= What you have to do =
The needed output is the run of lines below from the one containing "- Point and" through the one containing "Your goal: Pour", copied exactly and free of pictures.

= Records shown =

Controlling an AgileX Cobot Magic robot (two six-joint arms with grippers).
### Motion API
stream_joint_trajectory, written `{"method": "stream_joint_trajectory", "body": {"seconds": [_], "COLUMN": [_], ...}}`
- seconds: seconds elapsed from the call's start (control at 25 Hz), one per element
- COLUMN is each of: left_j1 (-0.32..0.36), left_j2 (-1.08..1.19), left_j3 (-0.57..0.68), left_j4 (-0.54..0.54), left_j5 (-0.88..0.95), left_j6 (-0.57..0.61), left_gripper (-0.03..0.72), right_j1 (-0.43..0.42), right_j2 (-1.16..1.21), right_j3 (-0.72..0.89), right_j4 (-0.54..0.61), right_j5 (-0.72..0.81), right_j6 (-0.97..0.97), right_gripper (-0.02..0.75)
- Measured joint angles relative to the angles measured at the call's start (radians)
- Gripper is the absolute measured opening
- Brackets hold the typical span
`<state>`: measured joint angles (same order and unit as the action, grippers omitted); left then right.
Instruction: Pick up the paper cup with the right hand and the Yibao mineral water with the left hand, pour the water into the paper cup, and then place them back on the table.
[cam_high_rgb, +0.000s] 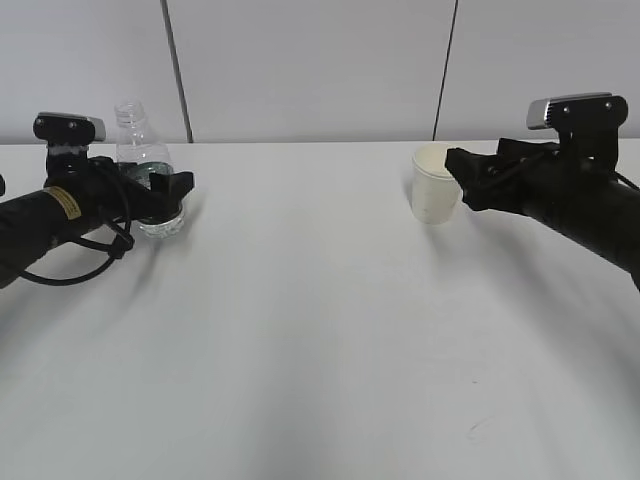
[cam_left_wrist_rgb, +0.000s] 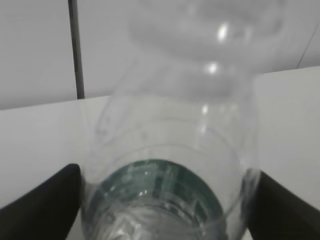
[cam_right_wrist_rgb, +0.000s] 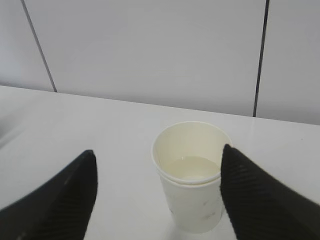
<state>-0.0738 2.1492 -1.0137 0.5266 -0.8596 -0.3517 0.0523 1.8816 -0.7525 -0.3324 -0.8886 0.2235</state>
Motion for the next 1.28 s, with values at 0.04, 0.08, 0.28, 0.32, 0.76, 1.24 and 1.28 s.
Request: {"method": "stream_joint_trajectory", "body": {"seconds": [0.04,0.08,0.28,0.32,0.76,1.24,1.28], "left_j1": [0.0,0.0,0.0,0.0,0.0,-0.013,-0.02], "left_j2": [-0.013,-0.03,-0.1,-0.113,-0.269,-0.416,-0.424], "left_j3": [0.007,0.013,0.019,0.02,0.022,-0.164,-0.188], "left_j4": [0.0,0.0,0.001,0.001,0.001,-0.001,-0.002], "left_j5": [-0.001,-0.001,0.0,0.001,0.115,0.627,0.683], "left_j6": [0.0,0.0,0.0,0.0,-0.003,-0.178,-0.185], "left_gripper": [0.593,0.593,0.592,0.592,0.59,0.58,0.578], "right_j1": [0.0,0.0,0.0,0.0,0.0,0.0,0.0], "right_j2": [0.0,0.0,-0.029,-0.041,-0.193,-0.266,-0.266], "right_j3": [0.0,0.0,0.002,0.002,-0.012,-0.26,-0.283], "right_j4": [0.0,0.0,-0.009,-0.011,-0.017,-0.126,-0.148], "right_j5": [0.0,0.0,0.004,0.003,0.092,0.528,0.57], "right_j6": [0.0,0.0,0.0,0.0,0.025,0.22,0.258], "right_gripper": [0.595,0.595,0.595,0.595,0.595,0.595,0.595]}}
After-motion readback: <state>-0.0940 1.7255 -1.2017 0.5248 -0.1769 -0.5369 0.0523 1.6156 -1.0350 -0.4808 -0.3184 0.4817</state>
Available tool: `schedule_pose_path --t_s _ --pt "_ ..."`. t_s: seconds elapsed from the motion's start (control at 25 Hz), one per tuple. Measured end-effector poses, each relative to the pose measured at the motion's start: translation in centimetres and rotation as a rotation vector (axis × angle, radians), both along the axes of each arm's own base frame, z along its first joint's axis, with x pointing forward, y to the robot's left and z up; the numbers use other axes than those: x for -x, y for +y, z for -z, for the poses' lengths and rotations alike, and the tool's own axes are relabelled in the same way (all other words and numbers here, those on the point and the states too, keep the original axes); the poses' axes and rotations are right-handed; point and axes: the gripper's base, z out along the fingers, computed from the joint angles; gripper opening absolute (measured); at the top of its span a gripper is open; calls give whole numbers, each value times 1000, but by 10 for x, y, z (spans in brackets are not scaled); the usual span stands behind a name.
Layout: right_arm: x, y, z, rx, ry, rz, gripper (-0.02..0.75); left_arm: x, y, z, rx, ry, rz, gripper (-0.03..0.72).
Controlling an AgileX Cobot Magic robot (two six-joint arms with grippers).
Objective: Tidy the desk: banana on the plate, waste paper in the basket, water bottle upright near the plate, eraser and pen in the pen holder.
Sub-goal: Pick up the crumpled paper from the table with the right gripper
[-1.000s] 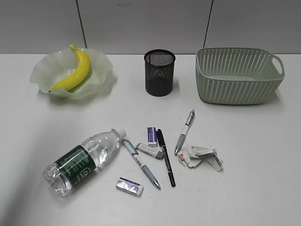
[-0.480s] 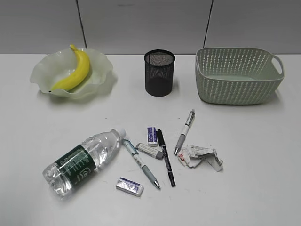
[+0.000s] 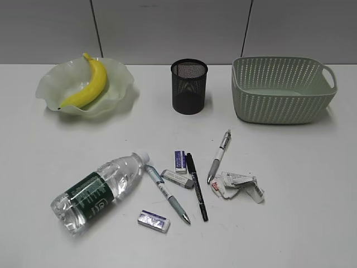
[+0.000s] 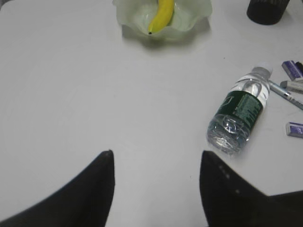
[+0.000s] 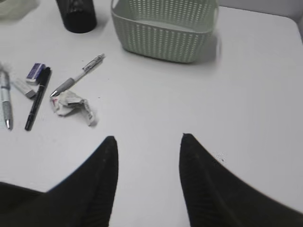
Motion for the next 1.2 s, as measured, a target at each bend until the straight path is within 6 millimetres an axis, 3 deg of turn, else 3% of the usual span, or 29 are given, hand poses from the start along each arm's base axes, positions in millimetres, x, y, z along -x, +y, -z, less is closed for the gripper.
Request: schedule_pose_path --t_s 0.2,0.36,0.56,0.68,0.8,0.96,1.2 --pt "-60 16 -4 13 149 -158 349 12 2 0 11 -72 0 428" --pt "-117 35 6 81 368 -292 352 21 3 0 20 -127 0 428" --pt "-176 77 25 216 544 -464 471 21 3 0 20 -129 0 427" --pt "-207 112 48 348 626 -571 557 21 4 0 15 -130 -3 427" --pt "-230 139 75 445 708 -641 585 21 3 0 21 -129 0 427" --pt "-257 158 118 523 860 -679 592 21 4 0 18 -129 -5 427" --pt "-280 170 167 551 953 -685 592 21 3 0 23 -128 -1 427"
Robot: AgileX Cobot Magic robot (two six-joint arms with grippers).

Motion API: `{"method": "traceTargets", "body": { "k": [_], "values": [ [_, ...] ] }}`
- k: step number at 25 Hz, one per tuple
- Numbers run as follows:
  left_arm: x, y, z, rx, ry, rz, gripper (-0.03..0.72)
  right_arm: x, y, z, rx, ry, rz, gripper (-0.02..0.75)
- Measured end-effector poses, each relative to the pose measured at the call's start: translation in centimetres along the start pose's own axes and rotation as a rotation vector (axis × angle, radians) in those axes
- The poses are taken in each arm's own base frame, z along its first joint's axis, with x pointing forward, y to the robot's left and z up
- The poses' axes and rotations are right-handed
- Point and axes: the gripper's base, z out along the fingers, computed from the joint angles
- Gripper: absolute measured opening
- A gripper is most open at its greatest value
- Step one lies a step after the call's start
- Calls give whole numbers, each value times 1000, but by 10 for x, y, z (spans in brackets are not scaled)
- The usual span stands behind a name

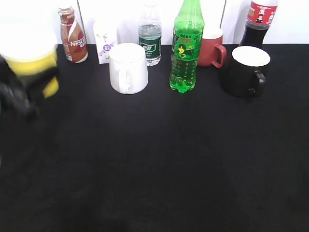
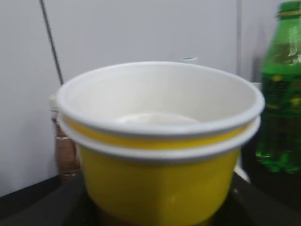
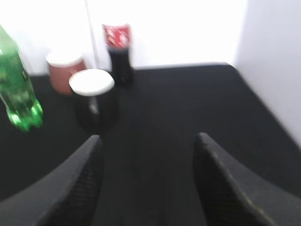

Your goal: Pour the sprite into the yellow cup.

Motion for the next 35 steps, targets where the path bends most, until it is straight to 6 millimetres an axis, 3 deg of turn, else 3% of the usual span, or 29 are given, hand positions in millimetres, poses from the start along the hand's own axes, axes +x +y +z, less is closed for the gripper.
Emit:
{"method": "traceTargets", "body": {
  "k": [4,10,13,16,21,23,24,31,35],
  "values": [
    [6,-9,-5,76,30,4,426,2,4,60,-41,-202,13,459],
    [6,-10,-5,81,30,7,426,25,11,135,-102,-110,-82,447],
    [6,-10,-5,81,30,7,426,39,36,148,-226,-48,-37,412],
    [6,-10,-5,82,30,6,426,60,79,167,-288,78,-34,408],
    [6,-10,-5,82,30,5,426,72,155,214,-259,51,-20,428],
    [6,-10,-5,82,30,5,426,76,167,231,-237,37,33,610],
    [6,-10,-5,82,30,5,426,80,170,238,-226,24,46,643],
    [6,-10,-5,83,25,5,426,109,194,280,-190,28,33,659],
    [6,-10,-5,83,24,5,426,112,200,292,-190,10,40,659]
  ]
}}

= Task response =
- Point and axes: the gripper's base, z out along the fingers, computed from the joint angles
- Gripper: absolute measured opening
- A gripper is most open at its greatest value
- Step one lies a step after the call's start
- Calls give whole numbers, each value times 1000, but by 10 for x, y, z (spans in brackets are not scaled)
- The usual span stands behind a name


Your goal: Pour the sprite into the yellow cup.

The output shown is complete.